● What is needed
Below this sentence is a listing; return exactly its lines from the one with "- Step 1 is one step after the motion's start" to the one with "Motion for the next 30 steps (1", both kept, and nothing more.

● Input material
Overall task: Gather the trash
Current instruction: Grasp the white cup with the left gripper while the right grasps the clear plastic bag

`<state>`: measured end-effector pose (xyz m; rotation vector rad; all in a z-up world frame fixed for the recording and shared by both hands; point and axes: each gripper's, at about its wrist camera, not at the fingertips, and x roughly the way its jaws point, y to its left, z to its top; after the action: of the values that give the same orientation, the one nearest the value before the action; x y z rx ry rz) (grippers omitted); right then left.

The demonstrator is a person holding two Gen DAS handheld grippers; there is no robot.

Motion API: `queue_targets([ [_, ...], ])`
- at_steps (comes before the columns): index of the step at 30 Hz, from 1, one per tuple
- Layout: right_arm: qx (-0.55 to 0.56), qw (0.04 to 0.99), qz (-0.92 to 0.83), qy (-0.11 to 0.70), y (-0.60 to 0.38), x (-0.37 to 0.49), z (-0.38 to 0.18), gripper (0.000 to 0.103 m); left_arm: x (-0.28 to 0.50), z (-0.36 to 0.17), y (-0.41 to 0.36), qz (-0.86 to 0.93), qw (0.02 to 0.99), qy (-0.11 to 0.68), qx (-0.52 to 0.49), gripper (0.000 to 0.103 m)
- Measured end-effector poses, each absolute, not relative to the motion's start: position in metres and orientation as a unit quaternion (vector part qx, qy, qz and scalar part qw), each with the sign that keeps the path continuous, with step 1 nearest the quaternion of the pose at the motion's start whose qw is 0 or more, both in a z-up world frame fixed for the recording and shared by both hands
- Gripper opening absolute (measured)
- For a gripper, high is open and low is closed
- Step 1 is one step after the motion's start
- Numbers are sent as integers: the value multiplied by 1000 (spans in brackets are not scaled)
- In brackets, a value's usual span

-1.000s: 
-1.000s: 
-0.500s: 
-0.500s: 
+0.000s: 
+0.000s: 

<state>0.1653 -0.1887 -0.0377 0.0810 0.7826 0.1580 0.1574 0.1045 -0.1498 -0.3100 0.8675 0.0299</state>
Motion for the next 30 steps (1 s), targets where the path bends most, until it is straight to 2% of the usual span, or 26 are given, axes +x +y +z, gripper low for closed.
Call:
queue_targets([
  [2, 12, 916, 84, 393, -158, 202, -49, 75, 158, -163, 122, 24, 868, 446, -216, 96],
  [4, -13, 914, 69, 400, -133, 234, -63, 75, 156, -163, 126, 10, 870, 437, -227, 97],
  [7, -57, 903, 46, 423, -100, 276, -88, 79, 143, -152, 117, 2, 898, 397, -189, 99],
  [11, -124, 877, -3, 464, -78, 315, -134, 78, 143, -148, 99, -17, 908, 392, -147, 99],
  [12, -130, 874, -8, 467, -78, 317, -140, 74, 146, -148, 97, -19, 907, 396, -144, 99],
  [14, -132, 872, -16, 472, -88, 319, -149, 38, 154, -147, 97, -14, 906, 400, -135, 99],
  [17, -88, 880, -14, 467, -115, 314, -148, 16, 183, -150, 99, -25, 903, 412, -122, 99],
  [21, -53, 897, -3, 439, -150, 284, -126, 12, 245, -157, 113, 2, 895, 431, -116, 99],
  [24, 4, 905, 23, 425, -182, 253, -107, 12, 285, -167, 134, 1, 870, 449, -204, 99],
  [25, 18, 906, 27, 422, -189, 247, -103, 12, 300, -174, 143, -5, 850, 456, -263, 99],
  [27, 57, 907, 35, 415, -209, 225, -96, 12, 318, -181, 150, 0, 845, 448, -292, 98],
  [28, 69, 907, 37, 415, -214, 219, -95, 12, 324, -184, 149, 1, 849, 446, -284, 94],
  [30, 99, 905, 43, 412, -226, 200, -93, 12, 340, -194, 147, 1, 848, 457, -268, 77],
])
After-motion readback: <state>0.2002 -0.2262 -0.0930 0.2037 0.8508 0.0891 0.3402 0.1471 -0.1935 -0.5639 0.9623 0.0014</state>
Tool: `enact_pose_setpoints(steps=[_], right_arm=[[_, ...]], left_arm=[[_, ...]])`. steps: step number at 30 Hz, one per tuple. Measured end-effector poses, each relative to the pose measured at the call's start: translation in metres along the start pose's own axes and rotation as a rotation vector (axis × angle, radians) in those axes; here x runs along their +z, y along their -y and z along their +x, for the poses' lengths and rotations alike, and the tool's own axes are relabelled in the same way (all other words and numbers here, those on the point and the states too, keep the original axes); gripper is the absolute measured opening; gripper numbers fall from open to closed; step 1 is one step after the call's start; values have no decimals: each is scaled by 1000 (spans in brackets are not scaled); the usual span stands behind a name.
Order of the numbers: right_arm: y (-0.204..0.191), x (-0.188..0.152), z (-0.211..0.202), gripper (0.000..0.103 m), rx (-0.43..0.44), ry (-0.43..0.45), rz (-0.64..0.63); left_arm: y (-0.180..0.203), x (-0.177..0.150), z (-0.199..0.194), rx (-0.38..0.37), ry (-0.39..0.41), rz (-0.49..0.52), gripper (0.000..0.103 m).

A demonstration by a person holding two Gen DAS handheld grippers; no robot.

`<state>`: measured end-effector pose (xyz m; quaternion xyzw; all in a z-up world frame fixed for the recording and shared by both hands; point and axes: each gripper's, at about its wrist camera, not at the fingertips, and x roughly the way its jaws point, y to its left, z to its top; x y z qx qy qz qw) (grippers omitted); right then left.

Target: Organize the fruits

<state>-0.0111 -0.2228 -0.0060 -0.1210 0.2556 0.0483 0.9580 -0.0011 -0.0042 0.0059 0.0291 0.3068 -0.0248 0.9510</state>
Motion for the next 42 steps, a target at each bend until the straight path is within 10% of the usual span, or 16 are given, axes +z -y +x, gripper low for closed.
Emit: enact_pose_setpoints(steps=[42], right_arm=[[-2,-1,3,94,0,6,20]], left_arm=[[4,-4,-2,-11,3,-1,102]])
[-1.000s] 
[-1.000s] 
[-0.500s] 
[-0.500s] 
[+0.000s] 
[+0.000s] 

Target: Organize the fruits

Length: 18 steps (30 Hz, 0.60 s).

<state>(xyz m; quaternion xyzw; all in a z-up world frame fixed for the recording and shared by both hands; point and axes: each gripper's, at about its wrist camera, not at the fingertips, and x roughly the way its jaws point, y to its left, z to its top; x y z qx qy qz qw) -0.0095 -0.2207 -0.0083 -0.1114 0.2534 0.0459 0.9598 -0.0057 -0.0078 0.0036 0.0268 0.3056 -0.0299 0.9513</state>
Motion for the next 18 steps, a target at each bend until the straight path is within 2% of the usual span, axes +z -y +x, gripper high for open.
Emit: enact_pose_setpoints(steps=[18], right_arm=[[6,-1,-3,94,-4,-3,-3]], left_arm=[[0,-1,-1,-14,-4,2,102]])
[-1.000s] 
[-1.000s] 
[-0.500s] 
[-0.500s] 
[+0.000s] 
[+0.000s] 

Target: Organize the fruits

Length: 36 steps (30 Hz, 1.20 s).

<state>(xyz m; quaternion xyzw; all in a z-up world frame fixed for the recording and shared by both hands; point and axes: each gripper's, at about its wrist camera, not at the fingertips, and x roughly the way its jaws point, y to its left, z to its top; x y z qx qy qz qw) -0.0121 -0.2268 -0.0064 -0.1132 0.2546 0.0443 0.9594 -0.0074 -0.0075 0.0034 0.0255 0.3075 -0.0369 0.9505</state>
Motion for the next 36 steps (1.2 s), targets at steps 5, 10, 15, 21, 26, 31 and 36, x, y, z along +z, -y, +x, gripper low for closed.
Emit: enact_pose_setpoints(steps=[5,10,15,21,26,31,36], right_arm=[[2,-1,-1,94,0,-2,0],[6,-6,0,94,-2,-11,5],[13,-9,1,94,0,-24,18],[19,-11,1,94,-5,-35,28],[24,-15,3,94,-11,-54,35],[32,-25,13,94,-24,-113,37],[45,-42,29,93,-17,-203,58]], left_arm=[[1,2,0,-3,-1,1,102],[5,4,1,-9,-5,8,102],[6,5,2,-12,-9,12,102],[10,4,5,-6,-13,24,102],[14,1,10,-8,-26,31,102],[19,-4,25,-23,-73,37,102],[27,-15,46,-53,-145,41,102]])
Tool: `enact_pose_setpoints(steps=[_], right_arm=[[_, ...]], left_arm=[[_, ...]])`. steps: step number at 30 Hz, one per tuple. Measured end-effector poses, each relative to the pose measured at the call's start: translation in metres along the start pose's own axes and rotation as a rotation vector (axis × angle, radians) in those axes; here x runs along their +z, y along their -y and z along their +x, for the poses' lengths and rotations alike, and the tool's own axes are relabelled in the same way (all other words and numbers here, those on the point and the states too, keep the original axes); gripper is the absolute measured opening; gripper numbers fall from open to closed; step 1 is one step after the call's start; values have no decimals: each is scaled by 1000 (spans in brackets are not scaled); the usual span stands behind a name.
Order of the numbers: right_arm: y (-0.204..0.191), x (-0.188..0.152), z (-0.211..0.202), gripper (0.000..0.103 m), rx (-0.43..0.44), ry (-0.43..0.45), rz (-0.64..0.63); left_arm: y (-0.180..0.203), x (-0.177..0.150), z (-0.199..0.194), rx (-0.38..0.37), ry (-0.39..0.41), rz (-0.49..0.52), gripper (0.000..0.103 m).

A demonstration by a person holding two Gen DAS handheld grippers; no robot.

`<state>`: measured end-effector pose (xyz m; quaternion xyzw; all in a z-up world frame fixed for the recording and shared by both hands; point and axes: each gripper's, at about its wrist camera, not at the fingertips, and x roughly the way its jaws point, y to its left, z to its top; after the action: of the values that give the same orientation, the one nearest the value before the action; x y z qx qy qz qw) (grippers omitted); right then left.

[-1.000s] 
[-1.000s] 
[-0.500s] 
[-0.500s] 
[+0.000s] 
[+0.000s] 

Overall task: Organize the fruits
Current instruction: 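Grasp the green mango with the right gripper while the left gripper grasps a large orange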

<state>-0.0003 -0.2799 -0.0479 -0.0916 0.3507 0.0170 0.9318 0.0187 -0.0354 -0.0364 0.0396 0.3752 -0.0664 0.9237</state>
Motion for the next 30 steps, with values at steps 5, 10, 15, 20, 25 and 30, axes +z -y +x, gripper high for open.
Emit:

● Written response
- Step 1 is one step after the motion's start
- Numbers are sent as integers: the value multiplied by 1000 (spans in brackets are not scaled)
- In brackets, a value's usual span

-1.000s: 
-1.000s: 
-0.500s: 
-0.500s: 
+0.000s: 
+0.000s: 

<state>0.1653 -0.1887 -0.0377 0.0810 0.7826 0.1580 0.1574 0.1045 -0.1498 -0.3100 0.8675 0.0299</state>
Motion for the next 30 steps (1 s), targets where the path bends most, until it is straight to 2% of the usual span, or 26 are given, axes +x +y +z, gripper low for closed.

What the exercise asked for is now complete.